Não é fácil definir “prisma técnico”, como pregam agentes envolvidos no mensalão, em meio a núcleos variados: político, financeiro, publicitário, ao lado da tessitura que liga uns a outros, sob fartas provas documentais e testemunhais, algumas plenas de evidências, outras escassas de concretude ou deixando dúvidas. Não haveria um “celofane político” embalando os “pacotes técnicos”? A materialidade dos crimes de formação de quadrilha, corrupção ativa e passiva e lavagem de dinheiro, todos com prova documental, não se reveste de caráter político? Eis a questão a ser respondida pelos 11 ministros do STF. O clima ambiental tende a influenciar a Corte?
Leve-se em conta que a CPI formada para investigar as atividades de Carlos Cachoeira e suas ligações com as áreas política e empresarial deve acender fogueiras, acirrar ânimos partidários e tumultuar o fluxo de decisões no Parlamento. O ambiente institucional poderá esfumaçar-se. Percepção final: fogo generalizado deixa só uns poucos a salvo. Se o sergipano Ayres Britto, exímio intérprete da lei - como deixou transparecer na bela peroração de posse no STF - e artesão da expressão jurídica, lograr o feito de comandar o julgamento do mais rumoroso caso de corrupção da contemporaneidade, entrará na galeria dos modeladores do moderno Judiciário brasileiro. Britto é um ponto de exclamação no rol de indagações que fragmenta a vida nacional. Sabe ler a alma do homem da rua. Entende que o espírito do Supremo deve impregnar-se da aura social. Filtrando, claro, os raios que podem ferir o corpo jurídico. Como poeta, canta os sentimentos coletivos. Assume com convicção o papel de missionário. Desfralda a bandeira de mudança de paradigmas. Veste o traje de independência do juiz sem deixar de lembrar que já foi militante partidário. Tem compromisso com a clareza. Afinal, a transparência, pilar da democracia, é o território contra o poder invisível, biombos e coxias.
Se em sete meses conseguir, como julgador e presidente do STF, fazer valer o ideário da dignidade - realçando leis como as da Ficha Limpa, da Improbidade Administrativa, Maria da Penha e as normas contra o cancro da corrupção -, poderá recolher-se em paz ao abrigo compulsório da aposentadoria aos 70 anos. Aliás, um luxo de país que comete a estultice de desprezar experiência, prestígio e energia criadora de quadros no auge de sua sabedoria e elevação espiritual.
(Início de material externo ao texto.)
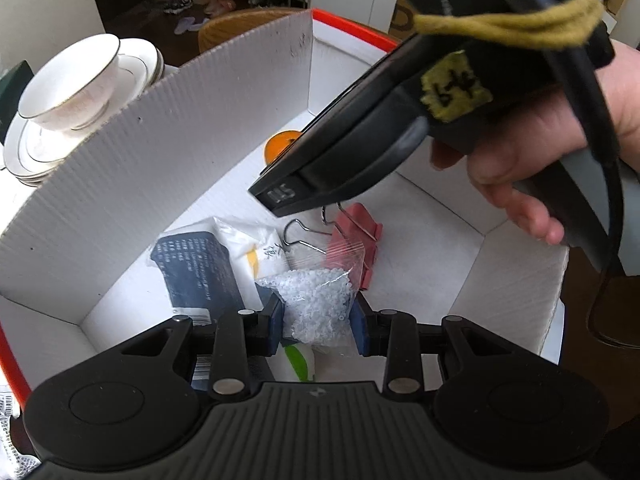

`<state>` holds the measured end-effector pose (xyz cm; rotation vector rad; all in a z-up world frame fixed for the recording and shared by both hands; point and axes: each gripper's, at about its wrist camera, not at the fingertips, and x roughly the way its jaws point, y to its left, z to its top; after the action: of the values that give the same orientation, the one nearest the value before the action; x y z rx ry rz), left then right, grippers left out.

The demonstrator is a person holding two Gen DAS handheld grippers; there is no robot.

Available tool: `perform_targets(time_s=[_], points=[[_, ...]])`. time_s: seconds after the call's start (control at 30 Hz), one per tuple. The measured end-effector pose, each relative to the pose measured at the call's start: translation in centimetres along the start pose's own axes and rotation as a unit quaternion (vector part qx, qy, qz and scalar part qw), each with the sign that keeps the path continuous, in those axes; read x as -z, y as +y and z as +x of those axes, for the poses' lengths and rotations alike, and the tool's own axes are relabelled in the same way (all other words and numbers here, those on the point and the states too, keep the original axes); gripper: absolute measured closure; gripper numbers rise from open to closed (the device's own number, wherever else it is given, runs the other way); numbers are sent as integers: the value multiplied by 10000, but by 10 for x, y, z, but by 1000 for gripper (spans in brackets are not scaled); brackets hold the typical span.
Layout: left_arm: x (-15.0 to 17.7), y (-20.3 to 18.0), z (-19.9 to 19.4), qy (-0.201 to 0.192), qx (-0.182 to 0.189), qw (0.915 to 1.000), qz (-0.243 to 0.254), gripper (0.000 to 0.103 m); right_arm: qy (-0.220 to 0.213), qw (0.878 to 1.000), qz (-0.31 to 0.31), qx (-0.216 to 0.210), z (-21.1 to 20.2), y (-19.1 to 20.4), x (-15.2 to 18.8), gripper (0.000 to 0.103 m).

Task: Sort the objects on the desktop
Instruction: 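Lower the bead bag and open the left tool while the right tool lowers the orange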

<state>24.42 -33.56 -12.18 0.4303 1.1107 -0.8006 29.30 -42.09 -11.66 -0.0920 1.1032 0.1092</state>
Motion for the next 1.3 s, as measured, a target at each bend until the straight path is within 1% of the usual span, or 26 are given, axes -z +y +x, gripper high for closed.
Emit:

Por último, oportuno ressaltar que o Judiciário também enfrenta seu calvário. Se é o Poder de que mais se exige pudor e respeito à ética, a verdade se impõe: não é imune ao erro. Precisa também ser objeto de investigação. Aos juízes, recomenda-se refletir sobre o canto poético de Carlos Ayres Britto: façam como as garças, que vivem em ambientes enlameados, mas executam uma coreografia cuidadosa que preserva a alvura de suas penas.